• TASK OBJECTIVE
Please filter the data down to the lines that include the word "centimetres" and copy them.

[Records from a data source]
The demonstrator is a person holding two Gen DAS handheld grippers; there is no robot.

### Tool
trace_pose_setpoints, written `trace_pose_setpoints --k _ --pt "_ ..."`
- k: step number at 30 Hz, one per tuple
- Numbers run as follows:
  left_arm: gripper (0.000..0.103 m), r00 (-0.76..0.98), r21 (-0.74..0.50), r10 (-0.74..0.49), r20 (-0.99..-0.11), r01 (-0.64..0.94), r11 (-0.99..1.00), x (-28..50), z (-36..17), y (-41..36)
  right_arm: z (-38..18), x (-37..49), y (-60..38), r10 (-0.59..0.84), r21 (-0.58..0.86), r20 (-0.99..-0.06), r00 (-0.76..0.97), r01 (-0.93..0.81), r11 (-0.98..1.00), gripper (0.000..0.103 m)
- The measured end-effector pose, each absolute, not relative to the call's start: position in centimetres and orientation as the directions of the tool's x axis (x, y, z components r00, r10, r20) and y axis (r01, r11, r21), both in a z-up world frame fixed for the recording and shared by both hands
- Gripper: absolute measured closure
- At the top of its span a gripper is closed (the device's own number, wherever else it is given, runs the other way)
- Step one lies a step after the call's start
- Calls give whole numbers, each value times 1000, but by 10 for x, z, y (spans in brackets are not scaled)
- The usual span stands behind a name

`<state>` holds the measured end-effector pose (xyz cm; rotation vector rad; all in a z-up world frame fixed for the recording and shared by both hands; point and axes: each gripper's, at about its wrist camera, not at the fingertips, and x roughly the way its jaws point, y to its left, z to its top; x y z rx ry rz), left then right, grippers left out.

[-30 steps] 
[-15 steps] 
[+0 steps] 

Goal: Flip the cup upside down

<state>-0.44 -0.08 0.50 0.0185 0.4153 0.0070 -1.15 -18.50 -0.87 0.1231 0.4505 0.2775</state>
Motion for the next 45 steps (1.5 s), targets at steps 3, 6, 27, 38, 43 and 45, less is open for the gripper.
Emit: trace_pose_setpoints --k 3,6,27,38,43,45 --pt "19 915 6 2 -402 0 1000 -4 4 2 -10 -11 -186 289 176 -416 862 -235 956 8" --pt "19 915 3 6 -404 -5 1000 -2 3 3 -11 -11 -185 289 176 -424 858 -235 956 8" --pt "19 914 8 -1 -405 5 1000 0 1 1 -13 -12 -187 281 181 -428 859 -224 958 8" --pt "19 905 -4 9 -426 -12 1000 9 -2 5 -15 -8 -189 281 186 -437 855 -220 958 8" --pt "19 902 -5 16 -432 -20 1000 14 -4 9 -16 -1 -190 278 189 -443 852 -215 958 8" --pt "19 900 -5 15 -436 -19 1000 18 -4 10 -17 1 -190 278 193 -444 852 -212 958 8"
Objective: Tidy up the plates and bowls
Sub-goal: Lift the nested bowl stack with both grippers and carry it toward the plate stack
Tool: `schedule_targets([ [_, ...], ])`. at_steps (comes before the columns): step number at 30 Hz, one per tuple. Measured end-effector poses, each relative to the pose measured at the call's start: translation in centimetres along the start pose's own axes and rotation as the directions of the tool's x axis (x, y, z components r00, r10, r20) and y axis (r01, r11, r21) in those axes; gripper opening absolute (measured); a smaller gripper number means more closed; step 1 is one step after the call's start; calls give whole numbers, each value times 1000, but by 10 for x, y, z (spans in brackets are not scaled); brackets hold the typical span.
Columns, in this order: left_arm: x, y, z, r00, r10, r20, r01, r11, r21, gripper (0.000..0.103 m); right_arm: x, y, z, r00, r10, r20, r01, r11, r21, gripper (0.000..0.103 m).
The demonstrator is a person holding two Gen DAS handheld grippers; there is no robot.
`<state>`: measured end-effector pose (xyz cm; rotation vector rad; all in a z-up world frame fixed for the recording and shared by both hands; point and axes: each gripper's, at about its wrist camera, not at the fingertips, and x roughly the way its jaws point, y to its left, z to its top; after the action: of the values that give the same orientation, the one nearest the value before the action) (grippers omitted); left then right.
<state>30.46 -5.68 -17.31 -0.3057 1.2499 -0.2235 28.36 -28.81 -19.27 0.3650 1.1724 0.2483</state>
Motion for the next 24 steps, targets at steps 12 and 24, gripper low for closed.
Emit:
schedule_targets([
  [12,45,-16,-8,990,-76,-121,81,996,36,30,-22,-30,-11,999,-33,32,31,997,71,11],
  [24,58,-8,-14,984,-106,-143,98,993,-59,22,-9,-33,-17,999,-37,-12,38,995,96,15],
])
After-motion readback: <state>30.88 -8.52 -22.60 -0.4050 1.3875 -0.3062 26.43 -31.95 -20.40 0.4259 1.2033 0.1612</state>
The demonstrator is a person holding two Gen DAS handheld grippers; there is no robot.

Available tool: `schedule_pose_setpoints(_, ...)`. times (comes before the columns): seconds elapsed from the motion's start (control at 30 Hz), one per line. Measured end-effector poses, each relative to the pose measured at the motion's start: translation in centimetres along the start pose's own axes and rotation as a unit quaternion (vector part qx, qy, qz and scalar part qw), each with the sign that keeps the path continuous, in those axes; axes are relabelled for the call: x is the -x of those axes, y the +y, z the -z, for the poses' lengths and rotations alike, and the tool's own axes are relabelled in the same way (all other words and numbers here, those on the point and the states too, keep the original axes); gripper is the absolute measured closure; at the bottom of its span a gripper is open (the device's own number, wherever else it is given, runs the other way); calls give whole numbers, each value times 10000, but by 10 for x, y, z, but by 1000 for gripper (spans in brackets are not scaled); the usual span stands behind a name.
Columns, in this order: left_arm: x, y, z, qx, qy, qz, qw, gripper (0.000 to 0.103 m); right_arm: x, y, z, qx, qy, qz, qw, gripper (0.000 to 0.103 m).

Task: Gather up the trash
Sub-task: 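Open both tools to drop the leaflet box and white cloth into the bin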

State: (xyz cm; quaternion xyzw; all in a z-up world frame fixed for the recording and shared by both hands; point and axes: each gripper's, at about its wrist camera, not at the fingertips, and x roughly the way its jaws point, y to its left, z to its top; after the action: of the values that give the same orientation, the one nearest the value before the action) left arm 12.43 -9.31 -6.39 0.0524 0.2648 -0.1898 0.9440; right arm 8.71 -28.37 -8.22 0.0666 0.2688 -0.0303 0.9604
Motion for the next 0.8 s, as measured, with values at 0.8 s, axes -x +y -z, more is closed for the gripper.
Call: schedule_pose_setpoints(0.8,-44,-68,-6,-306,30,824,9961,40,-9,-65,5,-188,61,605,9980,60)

• OUTPUT
- The measured end-effector pose, each absolute, not relative to the call's start: position in centimetres and orientation as the directions of the tool's x axis (x, y, z components r00, r10, r20) and y axis (r01, r11, r21), both in a z-up world frame fixed for the recording and shared by both hands
Tool: `schedule_targets([ [_, ...], ])`. at_steps (comes before the columns): step number at 30 Hz, one per tuple. Measured end-effector poses, each relative to the pose measured at the call's start: translation in centimetres along the start pose's own axes and rotation as the directions of the tool's x axis (x, y, z components r00, r10, r20) and y axis (r01, r11, r21) in those axes; gripper opening absolute (measured); a smaller gripper number means more closed; step 1 is one step after the call's start; calls give whole numbers, each value times 1000, but by 10 for x, y, z (spans in brackets are not scaled); brackets hold the typical span.
Available tool: `schedule_pose_setpoints(_, ...)`. times (comes before the columns): seconds elapsed from the motion's start (control at 30 Hz), one per line. Measured end-effector poses, each relative to the pose measured at the motion's start: translation in centimetres along the start pose's own axes and rotation as a unit quaternion (vector part qx, qy, qz and scalar part qw), each with the sign that keeps the path continuous, in those axes; axes are relabelled for the call: x is the -x of those axes, y the +y, z the -z, for the poses' lengths and rotations alike, and the tool's own axes are relabelled in the same way (all other words and numbers here, those on the point and the states too, keep the original axes); gripper is the absolute measured closure; at the bottom of its span a gripper is open (the device's own number, wherever else it is given, runs the other way); calls give whole numbers, each value times 10000, but by 10 for x, y, z, but by 1000 for gripper (spans in brackets are not scaled); the usual span stands behind a name.

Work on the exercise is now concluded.